» **Directions for this task**
Nothing outside the range is wanted. Repeat exactly the lines below from the one with "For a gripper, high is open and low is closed" through the one with "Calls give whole".

Data segment START

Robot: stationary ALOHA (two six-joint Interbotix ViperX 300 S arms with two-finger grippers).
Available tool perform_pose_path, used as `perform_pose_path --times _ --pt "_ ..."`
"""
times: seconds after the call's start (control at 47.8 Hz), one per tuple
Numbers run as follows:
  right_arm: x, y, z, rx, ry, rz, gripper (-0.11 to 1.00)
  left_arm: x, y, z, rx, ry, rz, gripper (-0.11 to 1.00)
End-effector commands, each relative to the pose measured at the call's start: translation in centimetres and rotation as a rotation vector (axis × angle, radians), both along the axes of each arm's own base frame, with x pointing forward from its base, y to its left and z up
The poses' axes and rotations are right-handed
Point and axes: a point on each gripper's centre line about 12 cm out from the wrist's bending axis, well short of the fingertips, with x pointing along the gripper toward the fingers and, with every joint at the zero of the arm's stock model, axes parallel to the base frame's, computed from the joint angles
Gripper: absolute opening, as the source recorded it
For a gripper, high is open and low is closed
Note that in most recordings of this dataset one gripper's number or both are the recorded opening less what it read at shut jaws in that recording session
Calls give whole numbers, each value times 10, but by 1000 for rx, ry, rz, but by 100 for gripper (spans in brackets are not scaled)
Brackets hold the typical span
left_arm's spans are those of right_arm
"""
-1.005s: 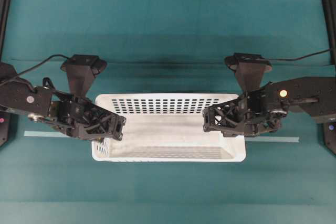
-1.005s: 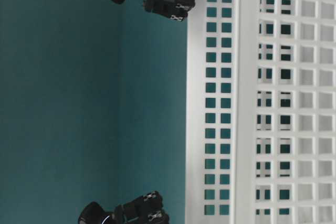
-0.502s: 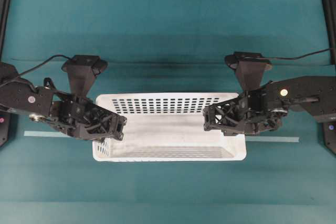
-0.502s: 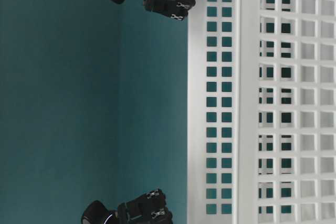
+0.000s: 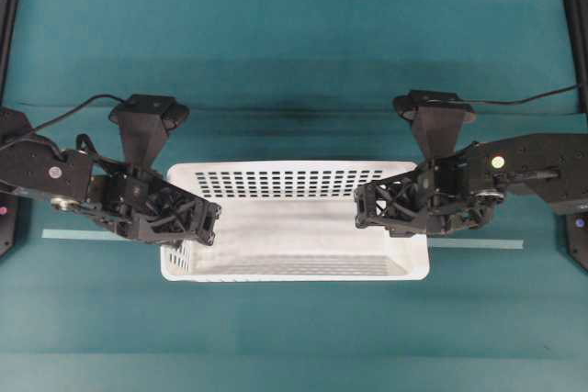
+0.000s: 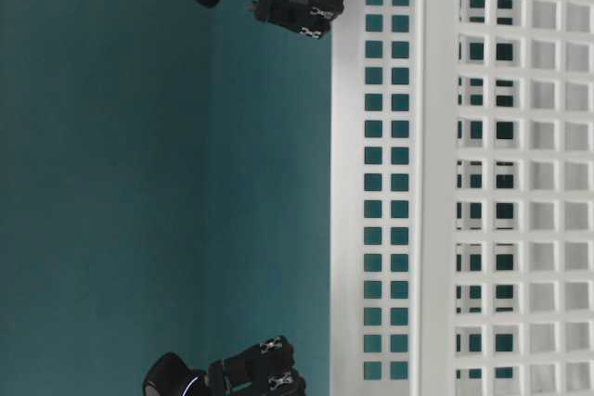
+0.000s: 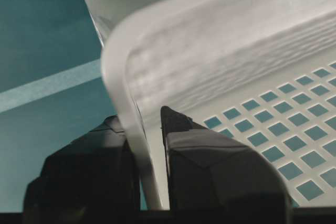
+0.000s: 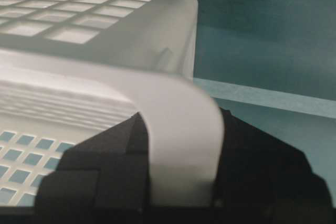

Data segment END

» **Response below**
For a gripper, high is open and low is closed
Note that in most recordings of this dataset one gripper's number or both are the recorded opening less what it read at shut jaws in that recording session
Calls give whole numbers, each value times 10, but by 1000 for rx, ry, rz, but by 100 for gripper (spans in brackets are not scaled)

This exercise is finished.